On 25 February 2017, Hayat Tahrir al-Sham deployed an Inghimasi team to Homs city from the Rastan pocket resulting in the death of General Hassan Daabul and intelligence chief Ibrahim Darwish and several other pro-government fighters, the attacked was celebrated Abdullah al-Muhaysini on his Arabic and English Telegram channels with him saying, "The killing and wounding of tens due to the detonating of explosive devices in the checkpoints of the criminal Regime while they were treating the wounded from the Military Security and National Security branches. All thanks is to Allah." On the same day Ahrar al-Sham continued to shell government positions with SPG-9s, rockets, and mortars.

On 15 June 2017, Government forces attempted to infiltrate rebel positions near Jaboreen however the Northern Homs Countryside Operation Room repelled the attack with Jaysh al-Izza leading the defense of the area.

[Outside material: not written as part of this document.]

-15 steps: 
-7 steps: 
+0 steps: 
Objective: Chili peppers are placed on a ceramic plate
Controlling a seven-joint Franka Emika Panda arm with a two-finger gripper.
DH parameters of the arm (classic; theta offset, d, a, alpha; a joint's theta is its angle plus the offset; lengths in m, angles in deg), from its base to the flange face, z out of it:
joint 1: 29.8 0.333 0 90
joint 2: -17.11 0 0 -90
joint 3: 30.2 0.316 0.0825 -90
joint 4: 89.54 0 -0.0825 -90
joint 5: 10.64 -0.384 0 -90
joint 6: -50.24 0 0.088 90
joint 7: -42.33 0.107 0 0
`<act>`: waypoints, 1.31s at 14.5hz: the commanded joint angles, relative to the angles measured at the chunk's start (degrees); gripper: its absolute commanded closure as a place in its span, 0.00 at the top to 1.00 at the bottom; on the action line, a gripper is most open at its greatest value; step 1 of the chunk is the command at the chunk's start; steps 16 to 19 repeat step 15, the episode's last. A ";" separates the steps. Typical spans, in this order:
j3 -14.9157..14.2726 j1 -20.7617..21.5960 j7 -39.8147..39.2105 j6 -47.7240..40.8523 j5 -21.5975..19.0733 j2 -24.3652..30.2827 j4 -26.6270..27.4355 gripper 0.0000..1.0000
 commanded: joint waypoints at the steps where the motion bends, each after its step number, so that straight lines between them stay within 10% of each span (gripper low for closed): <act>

In December 2017, A humanitarian organization established a child-friendly space in the rebel-held pocket as part of an afforestation campaign aimed at teaching responsibility to children and raising awareness to the importance of wildlife.

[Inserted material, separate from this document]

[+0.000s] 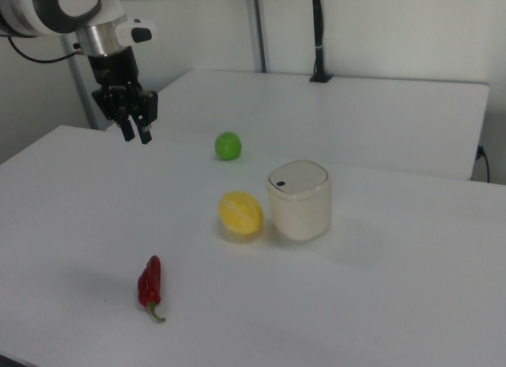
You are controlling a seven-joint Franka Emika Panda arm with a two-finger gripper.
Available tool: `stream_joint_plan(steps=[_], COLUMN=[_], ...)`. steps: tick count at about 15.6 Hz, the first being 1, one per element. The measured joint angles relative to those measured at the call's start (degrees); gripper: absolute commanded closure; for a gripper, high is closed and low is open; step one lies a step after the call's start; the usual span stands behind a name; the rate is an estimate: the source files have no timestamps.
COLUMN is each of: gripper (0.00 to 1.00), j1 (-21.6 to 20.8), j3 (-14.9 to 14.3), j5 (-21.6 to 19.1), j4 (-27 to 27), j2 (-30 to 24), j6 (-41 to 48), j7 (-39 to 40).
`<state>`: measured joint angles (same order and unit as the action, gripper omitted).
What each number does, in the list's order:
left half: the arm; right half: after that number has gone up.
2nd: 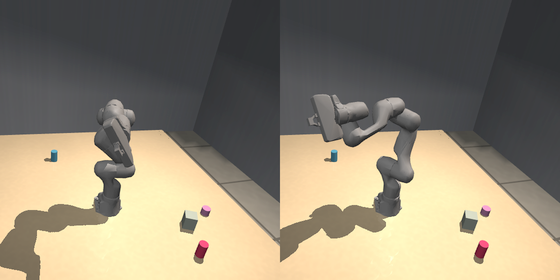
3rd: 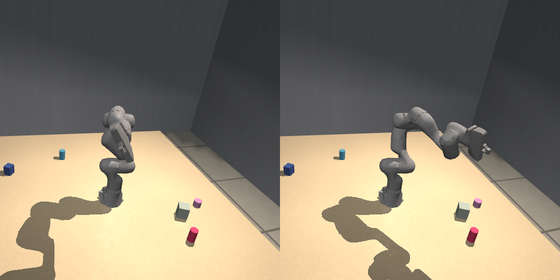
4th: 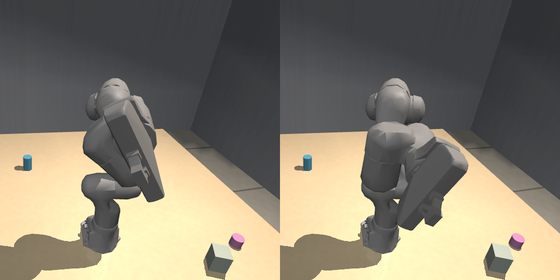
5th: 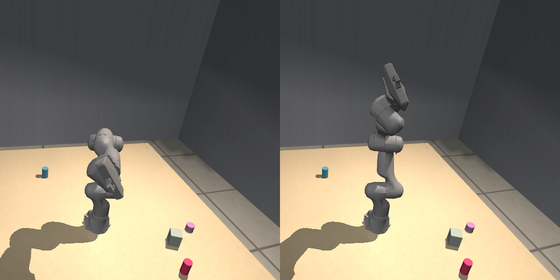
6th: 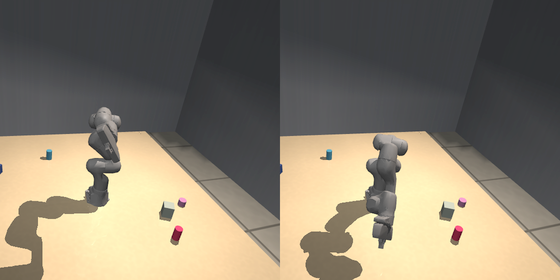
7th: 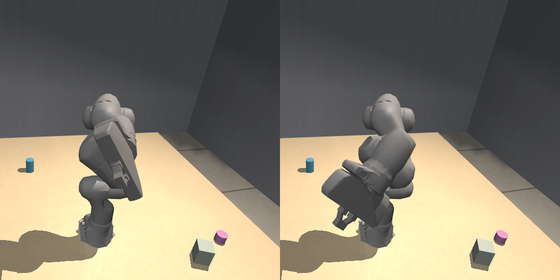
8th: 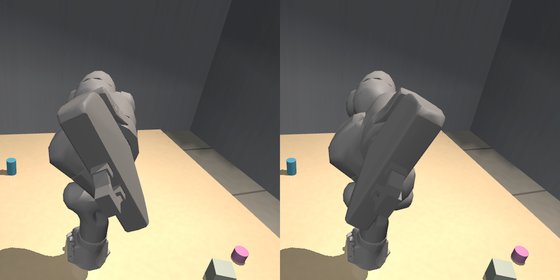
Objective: Close garbage bin
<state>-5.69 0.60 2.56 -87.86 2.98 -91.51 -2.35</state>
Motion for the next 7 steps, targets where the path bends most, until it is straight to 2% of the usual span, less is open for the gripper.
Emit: stream_joint_plan(steps=[7], gripper=[0.0], j1=[0.0], j3=[0.0], j5=[0.0], j4=[-0.61], j2=[-0.03], j6=[0.0], j7=[0.02])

On 27 April 2018, Pro-Government activists began reporting that the Syrian government's tiger forces under the command of Suheil al-Hassan began redeploying from East Ghouta, while on the same day Hezbollah claimed the Syrian army had shelled the headquarters of Hayat Tahrir al-Sham resulting in the death of two commanders from the group. While two weeks prior the Syrian army had launched four attacks against rebel forces however they were all repelled due to insufficient firepower on behalf of pro-government forces.

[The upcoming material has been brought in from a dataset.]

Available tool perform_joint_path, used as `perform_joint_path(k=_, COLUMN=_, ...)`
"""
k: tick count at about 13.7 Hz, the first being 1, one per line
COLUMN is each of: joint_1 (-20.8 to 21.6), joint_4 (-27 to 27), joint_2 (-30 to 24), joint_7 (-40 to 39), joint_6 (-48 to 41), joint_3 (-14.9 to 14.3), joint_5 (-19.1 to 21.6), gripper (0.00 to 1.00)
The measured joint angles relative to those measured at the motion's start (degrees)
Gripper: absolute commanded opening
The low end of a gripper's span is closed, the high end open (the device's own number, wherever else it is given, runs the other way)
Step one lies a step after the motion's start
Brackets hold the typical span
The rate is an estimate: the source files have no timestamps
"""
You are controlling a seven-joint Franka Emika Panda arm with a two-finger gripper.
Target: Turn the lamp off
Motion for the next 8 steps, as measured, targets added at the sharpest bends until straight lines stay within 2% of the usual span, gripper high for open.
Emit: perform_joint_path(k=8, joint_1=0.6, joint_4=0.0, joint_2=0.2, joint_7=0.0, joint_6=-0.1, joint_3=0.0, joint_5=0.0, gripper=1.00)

On 29 April 2018, after reinforcements arrived, the Syrian government resumed attacks on the pocket by conducting 70 airstrikes and firing 500 artillery shells resulting in the death of 70 civilians and leaving 46 others injured, by the afternoon of the day rebel forces began negotiations with a Russian delegation resulting in a temporary cease-fire giving the rebels 48–72 hours to withdraw from Homs, by 2 May an agreement had been made to allow rebel forces to evacuate to Idlib or areas held by Turkey and the FSA in northern Aleppo, several demonstrations were held in response to the government's attacks and rebel surrender both in support of the opposition and against it, by 9 May 8000 individuals from Damascus and Homs began to evacuate to al-Bab however were temporarily stuck because of coordination issues which were later resolved effectively ending rebel-control over the pocket and the six year long government imposed siege.